The lay out is so picture laden and easy on the eye it could pass for an idiot’s guide to the kitchen were it not for its elegant descriptive content. I think what we all love about Susie most and what’s made her series such an enormous success, is her ability to deliver fool-proof recipes that are delicious and make us look like culinary heroes to our family and friends.

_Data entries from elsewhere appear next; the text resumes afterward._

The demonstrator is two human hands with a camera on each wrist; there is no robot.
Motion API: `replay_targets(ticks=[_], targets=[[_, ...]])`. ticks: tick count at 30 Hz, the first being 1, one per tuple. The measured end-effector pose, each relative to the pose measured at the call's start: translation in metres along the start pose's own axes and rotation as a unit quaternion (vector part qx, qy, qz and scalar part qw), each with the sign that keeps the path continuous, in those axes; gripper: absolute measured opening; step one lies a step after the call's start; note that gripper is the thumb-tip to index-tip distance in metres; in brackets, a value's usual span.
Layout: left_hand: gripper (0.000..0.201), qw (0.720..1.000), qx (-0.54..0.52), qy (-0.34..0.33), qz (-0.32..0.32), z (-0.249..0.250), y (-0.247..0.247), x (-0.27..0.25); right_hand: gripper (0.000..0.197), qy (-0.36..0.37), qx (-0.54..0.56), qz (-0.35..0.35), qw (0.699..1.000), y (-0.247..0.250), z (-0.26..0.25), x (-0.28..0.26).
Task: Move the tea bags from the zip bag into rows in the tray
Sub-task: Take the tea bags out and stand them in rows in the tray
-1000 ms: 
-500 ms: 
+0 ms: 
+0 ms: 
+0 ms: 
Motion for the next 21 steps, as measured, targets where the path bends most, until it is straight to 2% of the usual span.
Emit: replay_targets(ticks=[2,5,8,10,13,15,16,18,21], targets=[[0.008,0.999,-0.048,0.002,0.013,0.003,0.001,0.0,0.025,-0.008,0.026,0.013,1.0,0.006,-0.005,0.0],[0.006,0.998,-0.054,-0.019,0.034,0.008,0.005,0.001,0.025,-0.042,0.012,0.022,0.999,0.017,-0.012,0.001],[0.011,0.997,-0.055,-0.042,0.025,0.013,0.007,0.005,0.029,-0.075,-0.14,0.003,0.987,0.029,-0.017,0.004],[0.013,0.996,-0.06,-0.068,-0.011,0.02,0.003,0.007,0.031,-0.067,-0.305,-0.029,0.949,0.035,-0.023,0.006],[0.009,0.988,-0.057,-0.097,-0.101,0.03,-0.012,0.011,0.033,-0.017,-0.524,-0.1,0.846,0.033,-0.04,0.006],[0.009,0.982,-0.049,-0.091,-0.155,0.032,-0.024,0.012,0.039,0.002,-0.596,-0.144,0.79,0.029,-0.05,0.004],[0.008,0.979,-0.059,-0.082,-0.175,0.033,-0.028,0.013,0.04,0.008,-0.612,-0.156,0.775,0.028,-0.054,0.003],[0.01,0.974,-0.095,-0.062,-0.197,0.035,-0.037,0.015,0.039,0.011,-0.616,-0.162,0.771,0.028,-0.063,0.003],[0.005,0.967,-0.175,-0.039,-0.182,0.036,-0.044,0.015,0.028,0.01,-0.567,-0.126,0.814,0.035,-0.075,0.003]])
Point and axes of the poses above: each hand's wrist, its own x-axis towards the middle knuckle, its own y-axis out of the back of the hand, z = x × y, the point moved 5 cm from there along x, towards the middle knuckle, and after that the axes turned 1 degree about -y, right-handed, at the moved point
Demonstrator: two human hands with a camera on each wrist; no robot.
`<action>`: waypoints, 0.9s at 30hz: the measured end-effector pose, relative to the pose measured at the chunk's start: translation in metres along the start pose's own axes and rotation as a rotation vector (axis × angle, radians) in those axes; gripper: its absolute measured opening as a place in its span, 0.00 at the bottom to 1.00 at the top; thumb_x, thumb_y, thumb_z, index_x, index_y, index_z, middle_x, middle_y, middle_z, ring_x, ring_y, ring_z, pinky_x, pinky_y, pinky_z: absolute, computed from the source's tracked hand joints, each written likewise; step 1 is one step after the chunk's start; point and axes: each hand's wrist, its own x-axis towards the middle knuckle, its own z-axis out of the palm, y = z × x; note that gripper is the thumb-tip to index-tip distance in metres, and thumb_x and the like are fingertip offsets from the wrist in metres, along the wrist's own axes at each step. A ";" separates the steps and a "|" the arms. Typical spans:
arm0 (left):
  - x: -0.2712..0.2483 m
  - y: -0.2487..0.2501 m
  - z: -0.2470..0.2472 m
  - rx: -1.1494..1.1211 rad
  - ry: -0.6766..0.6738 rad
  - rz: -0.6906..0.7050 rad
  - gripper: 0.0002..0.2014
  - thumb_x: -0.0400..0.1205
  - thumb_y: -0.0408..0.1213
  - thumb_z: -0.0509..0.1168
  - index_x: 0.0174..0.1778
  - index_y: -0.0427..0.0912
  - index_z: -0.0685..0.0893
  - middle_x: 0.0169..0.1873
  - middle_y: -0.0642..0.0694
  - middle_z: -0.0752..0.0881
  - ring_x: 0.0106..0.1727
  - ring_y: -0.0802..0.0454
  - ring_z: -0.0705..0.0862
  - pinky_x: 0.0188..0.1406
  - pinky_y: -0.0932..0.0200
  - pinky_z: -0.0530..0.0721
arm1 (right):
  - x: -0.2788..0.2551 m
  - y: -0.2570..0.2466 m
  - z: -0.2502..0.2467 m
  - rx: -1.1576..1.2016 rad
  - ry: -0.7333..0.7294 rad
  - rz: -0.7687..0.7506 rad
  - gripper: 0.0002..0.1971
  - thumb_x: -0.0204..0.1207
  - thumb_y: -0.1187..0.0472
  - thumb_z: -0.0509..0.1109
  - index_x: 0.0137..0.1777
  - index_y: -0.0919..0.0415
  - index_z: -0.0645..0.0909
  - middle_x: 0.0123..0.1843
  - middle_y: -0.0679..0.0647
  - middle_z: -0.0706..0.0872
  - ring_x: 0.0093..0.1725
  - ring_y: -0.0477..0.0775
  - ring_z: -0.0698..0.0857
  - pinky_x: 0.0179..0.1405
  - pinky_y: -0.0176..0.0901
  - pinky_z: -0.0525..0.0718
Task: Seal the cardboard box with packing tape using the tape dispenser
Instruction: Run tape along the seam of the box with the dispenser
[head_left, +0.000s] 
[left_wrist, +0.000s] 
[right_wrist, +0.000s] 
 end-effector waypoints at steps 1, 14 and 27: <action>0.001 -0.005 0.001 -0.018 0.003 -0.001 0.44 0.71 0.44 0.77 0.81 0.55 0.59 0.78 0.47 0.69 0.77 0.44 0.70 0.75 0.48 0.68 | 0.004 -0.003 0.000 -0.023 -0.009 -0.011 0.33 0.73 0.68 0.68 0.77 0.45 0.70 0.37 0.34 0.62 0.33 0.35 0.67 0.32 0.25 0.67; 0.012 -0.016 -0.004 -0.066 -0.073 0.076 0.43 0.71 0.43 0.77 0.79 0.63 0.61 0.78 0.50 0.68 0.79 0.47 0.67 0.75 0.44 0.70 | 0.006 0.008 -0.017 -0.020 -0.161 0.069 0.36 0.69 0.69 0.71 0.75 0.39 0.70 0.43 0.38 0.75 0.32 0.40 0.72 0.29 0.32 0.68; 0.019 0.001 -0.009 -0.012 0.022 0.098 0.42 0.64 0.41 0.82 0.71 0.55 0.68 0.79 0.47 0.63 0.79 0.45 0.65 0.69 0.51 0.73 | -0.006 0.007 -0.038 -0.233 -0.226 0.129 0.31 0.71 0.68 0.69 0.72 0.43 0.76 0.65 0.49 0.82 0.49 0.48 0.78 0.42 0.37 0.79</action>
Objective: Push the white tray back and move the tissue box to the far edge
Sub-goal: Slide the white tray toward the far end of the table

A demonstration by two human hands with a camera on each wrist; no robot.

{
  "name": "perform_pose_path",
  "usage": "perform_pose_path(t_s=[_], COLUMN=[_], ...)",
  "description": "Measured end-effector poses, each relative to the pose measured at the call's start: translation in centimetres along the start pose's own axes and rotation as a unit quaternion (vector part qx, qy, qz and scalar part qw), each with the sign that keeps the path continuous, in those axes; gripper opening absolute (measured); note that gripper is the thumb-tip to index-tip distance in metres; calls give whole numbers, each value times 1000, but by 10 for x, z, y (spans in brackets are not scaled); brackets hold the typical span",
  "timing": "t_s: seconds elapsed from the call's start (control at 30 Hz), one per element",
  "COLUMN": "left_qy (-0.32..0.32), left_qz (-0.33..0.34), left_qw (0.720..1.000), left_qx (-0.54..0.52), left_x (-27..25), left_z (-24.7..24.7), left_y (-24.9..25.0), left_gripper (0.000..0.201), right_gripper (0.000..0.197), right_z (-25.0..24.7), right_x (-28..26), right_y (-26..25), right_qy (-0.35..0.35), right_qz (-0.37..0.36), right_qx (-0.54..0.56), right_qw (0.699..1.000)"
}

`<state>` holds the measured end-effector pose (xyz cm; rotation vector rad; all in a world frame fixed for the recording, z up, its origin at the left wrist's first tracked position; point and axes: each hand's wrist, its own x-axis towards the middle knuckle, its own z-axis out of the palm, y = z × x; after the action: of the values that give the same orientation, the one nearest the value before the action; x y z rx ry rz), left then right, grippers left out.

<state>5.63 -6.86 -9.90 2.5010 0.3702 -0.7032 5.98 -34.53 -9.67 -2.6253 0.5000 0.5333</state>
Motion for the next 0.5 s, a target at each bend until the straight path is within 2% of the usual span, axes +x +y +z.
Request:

In this latest cookbook, Susie wants to up the ante and move her loyal audience beyond the written recipe, teaching us essential skills to help us develop, discover and explore our own creative cooking abilities beyond the text and within our own selves; the ultimate gift of a true teacher.
From the book, page 184:
Used by permission: ArtScroll Shaar Press
Yield: 4 – 6 servings
Bulgogi is Korea’s most famous street food. It is also served in homes and restaurants, prepared on tabletop hibachi-style grills.
The key to this dish is slicing the meat paperr thin so it absorbs all the flavors of the marinade and cooks quickly. If you freeze the meat for 30-45 minutes out of it packaging in a piece of foil or parchment, it will be much easier to slice nicely.
- 8 cloves fresh garlic, sliced
- 2 tablespoons soy sauce
- 2 tablespoons dark brown sugar
- 2 teaspoons rice vinegar
- 1 teaspoon Worcestershire sauce **
- 1/4 teaspoon cayenne
- 1 1/2 pounds filet split, cut into paper thin 1/16 inch slices
- 1 head Bibb or Boston lettuce, separated into leaves.
- 1 cup soy sauce
- 2 teaspoons honey
- 2 tablespoons fresh ginger, peeled and minced
- 1/2 teaspoon roasted or toasted sesame oil
- 1/4 teaspoon red pepper flakes
- In a medium bowl mix the garlic, soy sauce, brown sugar, vinegar, Worcestershire sauce, and cayenne. Add the sliced steak. Toss and stir to separate the slices and make sure they are well coated. Allow to marinate at room temperature for 15-20 minutes.
- Heat 1 tablespoon canola oil in a large in a large skillet over medium heat. Remove the meat from the marinade and discard any remaining marinade. Sear the meat, in a single layer, allowing room between slices, you may need to do this in batches. If so, wipe out the pan between each batch and heat a bit more. oil. Don’t move the meat around. Get some good caramelization and then, using tongs, turn each slice over and repeat on the second side, 3-5 minutes in total cooking time.
- Roll 1/2 cup meat in a Bibb lettuce leaf. Repeat until all the meat is rolled. Transfer to a plate or a platter.
- In a small bowl, prepare the the clipping sauce. Whisk together the soy sauce, honey , ginger, sesame oil, and red pepper flakes.
** True Worcestershire sauce contains anchovies. If the kosher certification mark stands alone, then the percentage of anchovies is less than 1.6% of the whole product. Many rabbinical authorities say that this is okay to use with meat. If the kosher certification is on the label has a fish notation next to it, the level exceeds 1.6%; do not use it in meat dishes.
Page 27, in the Playbook section, lists what you can do with the leftovers of the above recipe:
Make a tasty ASIAN BEEF SOUP with your leftovers: In a soup pot, heat 1 tablespoon canola oil. Add 1 sliced onion, 10 sliced shiitake mushrooms, and 2 teaspoons fresh grated ginger. Sauté until the mushrooms and onion sare wilted. Add 6 cups chicken stock. 1/4 cup shredded carrots, a handful of pea pods, and 1 thinly sliced stalk bok choy. Bring to a simmer; cook for 10 minutes. Mix in 1 tablespoon soy sauce, 1/2 teaspoon roasted sesame oil, and 1 teaspoon sriracha chilli sauce. Chop the leftover bulgogi and add to the pot along with 2 scallions thinly sliced on the diagonal.